Interwoven N and P dual-doped hollow carbon fibers/graphitic carbon nitride: An ultrahigh capacity and rate anode for Li and Na ion batteries

Abstract

Flexible and thin energy storage devices have attracted enormous attentions. An easy and large-scale method has been employed to fabricate flexible and interwoven N, P dual-doped carbon fibers/graphitic carbon nitride (huCP/g-C3N4) using filter paper as a precursor. The huCP/g-C3N4 composite as self-supporting anode for lithium ion batteries exhibits high reversible capacities of 1030 mAh g−1 after 1000 cycles at 1 A g−1 and 360 mAh g−1 after 4000 cycles at 10 A g−1 along with excellent rate performance (133 mAh g−1 at 30 A g−1).
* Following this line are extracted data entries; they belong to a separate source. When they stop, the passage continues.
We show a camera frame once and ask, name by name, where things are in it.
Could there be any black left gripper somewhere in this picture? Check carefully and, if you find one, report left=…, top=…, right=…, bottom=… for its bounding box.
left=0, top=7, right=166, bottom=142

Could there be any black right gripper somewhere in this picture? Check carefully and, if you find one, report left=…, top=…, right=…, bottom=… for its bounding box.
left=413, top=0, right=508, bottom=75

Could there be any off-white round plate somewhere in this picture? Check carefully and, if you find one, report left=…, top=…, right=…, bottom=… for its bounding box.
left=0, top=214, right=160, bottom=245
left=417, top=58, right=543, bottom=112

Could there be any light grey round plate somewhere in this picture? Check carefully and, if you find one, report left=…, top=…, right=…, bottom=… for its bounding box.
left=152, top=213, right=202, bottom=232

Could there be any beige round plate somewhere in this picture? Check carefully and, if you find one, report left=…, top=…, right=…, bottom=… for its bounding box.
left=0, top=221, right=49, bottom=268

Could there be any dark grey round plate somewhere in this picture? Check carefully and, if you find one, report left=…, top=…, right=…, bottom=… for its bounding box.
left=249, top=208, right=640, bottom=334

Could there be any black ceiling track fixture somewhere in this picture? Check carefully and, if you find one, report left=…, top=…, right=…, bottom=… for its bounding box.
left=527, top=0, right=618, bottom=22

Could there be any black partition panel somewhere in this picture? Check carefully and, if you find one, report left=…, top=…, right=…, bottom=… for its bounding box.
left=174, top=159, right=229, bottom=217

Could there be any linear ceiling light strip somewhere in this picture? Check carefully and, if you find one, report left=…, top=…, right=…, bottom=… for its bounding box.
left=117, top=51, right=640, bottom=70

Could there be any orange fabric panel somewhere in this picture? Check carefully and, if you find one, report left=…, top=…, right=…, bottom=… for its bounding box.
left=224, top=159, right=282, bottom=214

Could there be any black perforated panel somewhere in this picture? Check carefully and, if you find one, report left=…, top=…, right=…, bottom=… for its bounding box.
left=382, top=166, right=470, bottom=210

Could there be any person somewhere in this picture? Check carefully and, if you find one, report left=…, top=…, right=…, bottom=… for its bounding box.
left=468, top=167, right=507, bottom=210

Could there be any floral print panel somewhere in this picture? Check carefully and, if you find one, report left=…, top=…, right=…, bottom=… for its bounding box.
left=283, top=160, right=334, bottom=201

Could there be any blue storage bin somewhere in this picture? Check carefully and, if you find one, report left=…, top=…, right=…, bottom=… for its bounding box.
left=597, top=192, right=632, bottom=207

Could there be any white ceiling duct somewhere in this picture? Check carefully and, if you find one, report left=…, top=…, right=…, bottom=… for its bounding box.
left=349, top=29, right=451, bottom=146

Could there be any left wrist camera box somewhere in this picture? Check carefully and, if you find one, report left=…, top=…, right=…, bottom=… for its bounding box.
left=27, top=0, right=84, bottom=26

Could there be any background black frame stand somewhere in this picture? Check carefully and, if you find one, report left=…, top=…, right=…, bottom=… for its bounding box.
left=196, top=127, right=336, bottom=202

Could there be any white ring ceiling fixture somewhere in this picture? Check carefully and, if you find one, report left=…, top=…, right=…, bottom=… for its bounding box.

For sodium ion batteries, huCP/g-C3N4 as anode delivers high reversible capacities of 345 mAh g−1 after 380 cycles at 0.1 A g−1 and 110 mAh g−1 after 4000 cycles at 1 A g−1. This excellent electrochemical performance can be attributed to the high contents of doped N and P in huCP/g-C3N4 and graphitic carbon nitride network, which not only create more defects and active sites but also expand the layer planes and provide interconnected conductive network.